In the car, their little sister, Emmie, squeezed between Lisa and Rose in the back seat, while Diane and Rose’s dad, Jim, sat up front. As Diane drove, Jim twisted around in his seat to smile at the three of them.
“So, girls,” he said brightly, “just so you know, Veronica will have already placed our order by the time we arrive. We know that’s a little unusual, but she thought it was important to consider the overall look of the table in the photo so that, you know—”
“It’s fine, Dad,” Rose said, saving him the trouble of having to explain, yet again, how closely their family was being scrutinized for this campaign. Everything they were wearing, down to Lisa’s reserved gold hoops and Emmie’s pink hair bow, had been approved by Diane’s campaign manager, Veronica, earlier in the week, and Rose was sure she’d paid a visit to Shawn’s house to sign off on his outfit, too. But it wasn’t just that; they’d been reminded a hundred times to be careful about who they spoke to, where they went after school, what they bought at the grocery store, since they never knew when a reporter might be lurking nearby.
Even Lisa’s friendship with Charlene had briefly been a point of contention, until Diane insisted that no member of her family was going to be forced to give up friends for this campaign. Eventually, Veronica had relented.

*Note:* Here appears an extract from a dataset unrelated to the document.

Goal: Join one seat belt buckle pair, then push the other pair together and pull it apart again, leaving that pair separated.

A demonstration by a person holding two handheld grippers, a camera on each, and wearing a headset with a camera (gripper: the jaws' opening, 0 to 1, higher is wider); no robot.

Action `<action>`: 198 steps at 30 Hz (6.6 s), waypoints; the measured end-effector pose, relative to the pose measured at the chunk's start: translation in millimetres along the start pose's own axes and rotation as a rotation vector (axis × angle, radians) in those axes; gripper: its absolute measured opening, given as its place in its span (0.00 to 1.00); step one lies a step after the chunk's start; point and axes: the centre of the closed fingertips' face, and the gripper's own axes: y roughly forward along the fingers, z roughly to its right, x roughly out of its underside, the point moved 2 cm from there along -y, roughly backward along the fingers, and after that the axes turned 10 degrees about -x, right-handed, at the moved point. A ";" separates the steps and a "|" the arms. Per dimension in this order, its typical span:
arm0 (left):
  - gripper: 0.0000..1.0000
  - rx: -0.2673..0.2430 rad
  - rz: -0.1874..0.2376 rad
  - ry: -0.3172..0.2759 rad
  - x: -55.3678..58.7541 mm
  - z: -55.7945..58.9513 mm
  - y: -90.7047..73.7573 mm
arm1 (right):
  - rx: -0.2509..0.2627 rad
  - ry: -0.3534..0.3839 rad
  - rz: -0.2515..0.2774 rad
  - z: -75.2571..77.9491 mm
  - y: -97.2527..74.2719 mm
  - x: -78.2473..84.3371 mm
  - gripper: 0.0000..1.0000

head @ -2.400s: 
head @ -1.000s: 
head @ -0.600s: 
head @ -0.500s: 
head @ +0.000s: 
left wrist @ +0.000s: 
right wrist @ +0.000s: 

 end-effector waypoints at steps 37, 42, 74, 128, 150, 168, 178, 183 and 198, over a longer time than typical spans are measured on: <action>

Still, none of it seemed fair. Rose doubted that Franklin Gibson and his family spent a quarter as much energy fretting over their every move as the members of the Lewis-Yin household. But when the Stone Lake Gazette once reported that Diane wearing a mismatched pair of macaroni earrings Lisa had made in kindergarten to a school board meeting was “a silent yet pointed indictment of the public school system,” which “begs the question whether even Lewis-Yin herself truly believes in her controversial education plan,” there was no such thing as too careful.
Rose supposed she should be glad no reporters were skulking around the Food Mart yesterday. She could only imagine how they would’ve spun their fundraising efforts for Mrs. Hanley. Local Teens Harass Shoppers in Desperate Cash Grab, perhaps, or maybe, Lewis-Yin Family Caught Soliciting Gifts from Local Businesses.